There it is. That worked. It begs this question, “OK, why are we not all doing that? There’s something there.”
Richard: I think Peter Thiel being able to select 20 people is probably the point. [laughs] I went to law school at the University of Chicago. It just showed me you could have so many smart people… and I just felt like law school was for people who didn’t know what to do with their lives. That was me too, I didn’t go to a great college, I didn’t know what to do. That's what they were there for. Selection is everything, so you’re right. Not everybody can found Ethereum, but people can think about starting a hardware store instead of getting some worthless degree, I think that’s realistic for people.
Marc: Selection is a big part of everything, I can see the general point. I will say I’m sure it’s just not 20. I’m sure it’s not 2 million, but I’m sure it’s not 20.
Richard: Well even if it’s 2,000…
Marc: Yeah! Well how about that? It’s not like the Harvard undergraduate class, how many kids per year? Probably a couple thousand freshmen a year. That’s not that big. We load onto those kids the responsibility apparently for determining every aspect of how our society works. We’re making some selection there already. What's the total reporting staff for the New York Times? 800?

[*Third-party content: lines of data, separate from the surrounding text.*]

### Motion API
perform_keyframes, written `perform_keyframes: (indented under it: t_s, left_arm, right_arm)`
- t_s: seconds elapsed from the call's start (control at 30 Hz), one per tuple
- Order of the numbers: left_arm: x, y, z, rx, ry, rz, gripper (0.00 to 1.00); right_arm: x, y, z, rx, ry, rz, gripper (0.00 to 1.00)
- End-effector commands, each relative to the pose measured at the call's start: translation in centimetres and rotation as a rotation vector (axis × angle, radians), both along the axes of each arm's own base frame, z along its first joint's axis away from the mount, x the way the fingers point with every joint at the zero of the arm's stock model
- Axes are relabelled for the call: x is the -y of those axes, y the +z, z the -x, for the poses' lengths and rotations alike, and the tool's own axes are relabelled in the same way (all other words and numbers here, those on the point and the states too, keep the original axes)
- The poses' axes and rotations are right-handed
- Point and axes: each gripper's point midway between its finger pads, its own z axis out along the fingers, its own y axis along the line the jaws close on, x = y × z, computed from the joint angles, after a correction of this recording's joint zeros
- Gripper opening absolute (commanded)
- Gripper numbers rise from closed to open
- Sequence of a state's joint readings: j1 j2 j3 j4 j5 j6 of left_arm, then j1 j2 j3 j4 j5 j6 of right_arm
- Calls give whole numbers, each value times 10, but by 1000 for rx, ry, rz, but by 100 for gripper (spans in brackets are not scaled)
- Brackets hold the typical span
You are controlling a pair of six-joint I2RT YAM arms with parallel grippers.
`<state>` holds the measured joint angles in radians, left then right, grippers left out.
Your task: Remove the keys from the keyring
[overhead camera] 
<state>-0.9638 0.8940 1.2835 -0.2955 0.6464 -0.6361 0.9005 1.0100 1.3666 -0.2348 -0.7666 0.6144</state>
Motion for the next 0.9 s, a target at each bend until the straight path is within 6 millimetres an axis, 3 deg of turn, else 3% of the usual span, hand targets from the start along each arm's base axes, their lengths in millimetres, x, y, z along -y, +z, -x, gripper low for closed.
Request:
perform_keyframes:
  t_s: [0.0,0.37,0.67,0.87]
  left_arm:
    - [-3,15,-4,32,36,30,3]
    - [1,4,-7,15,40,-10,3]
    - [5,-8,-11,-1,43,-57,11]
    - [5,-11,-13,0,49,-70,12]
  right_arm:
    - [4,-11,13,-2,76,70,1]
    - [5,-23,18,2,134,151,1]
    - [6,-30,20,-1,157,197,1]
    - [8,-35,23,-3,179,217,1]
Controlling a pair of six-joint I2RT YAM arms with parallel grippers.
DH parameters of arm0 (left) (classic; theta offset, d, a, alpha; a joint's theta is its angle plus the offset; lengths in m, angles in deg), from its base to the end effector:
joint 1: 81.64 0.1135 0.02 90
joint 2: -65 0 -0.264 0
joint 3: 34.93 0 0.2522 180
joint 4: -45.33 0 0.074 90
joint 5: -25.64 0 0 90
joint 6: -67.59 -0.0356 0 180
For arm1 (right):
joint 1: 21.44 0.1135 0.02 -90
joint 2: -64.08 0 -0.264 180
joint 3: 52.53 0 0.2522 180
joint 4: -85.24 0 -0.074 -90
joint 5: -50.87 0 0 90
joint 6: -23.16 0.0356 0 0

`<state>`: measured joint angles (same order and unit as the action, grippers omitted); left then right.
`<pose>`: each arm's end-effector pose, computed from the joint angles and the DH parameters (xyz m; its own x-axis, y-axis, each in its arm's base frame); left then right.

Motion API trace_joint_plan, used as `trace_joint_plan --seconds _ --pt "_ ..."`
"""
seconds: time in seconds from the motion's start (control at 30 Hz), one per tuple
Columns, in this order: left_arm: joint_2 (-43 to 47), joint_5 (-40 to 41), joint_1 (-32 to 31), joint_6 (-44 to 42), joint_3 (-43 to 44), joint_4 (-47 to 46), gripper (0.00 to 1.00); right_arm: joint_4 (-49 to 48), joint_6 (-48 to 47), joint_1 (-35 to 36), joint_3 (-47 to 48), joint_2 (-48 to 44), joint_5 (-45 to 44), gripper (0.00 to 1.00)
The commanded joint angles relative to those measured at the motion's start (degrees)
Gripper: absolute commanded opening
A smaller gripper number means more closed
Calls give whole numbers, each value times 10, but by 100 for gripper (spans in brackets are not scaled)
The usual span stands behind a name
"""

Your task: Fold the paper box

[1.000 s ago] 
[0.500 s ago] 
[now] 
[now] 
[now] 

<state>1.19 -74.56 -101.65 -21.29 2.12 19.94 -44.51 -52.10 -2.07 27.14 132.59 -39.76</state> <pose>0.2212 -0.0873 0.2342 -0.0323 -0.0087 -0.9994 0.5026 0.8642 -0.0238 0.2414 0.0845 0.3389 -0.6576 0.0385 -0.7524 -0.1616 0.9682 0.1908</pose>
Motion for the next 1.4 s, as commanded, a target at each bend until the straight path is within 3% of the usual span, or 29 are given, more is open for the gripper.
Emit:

Here’s the way we’re thinking about it from a tech standpoint. You can’t just go flat up against the bundle, you can’t do a frontal assault on the death star. Even if you could, and people have tried to full on create new universities, you run up against the accreditation cartel. It’s one of these government regulatory capture things. Universities are a government supported cartel, and quite literally they have access to federal student lending through the accreditation process, the accreditation process is formed by the incumbent. The government has delegated to these institutions the ability to decide who gets to compete against them, and the answer is nobody gets to compete against them. These are nominally non-profits but you would never know it looking at their financial statements.
It is this idealized, stagnant entrenchment of the status quo which is extremely powerful. You’re not going to frontal assault it. What you can do and what we’re doing is you can slowly strip away pieces of it; you can pull pieces out. You can for sure pull out the actual skills training part of it. You can pull out the dating part of it. You can pull out a lot of the logistical components of it. You can pull out housing, you can pull out the food component.
And then you get into the serious stuff. Can you re-credentialize? Can you create new forms of signal and status that are not just based on these legacy institutions? It’s the X-wing death star thing. Any individual effort probably won’t work, but if we run enough experiments over time and strip off enough pieces I think we’ll be able to start having an impact.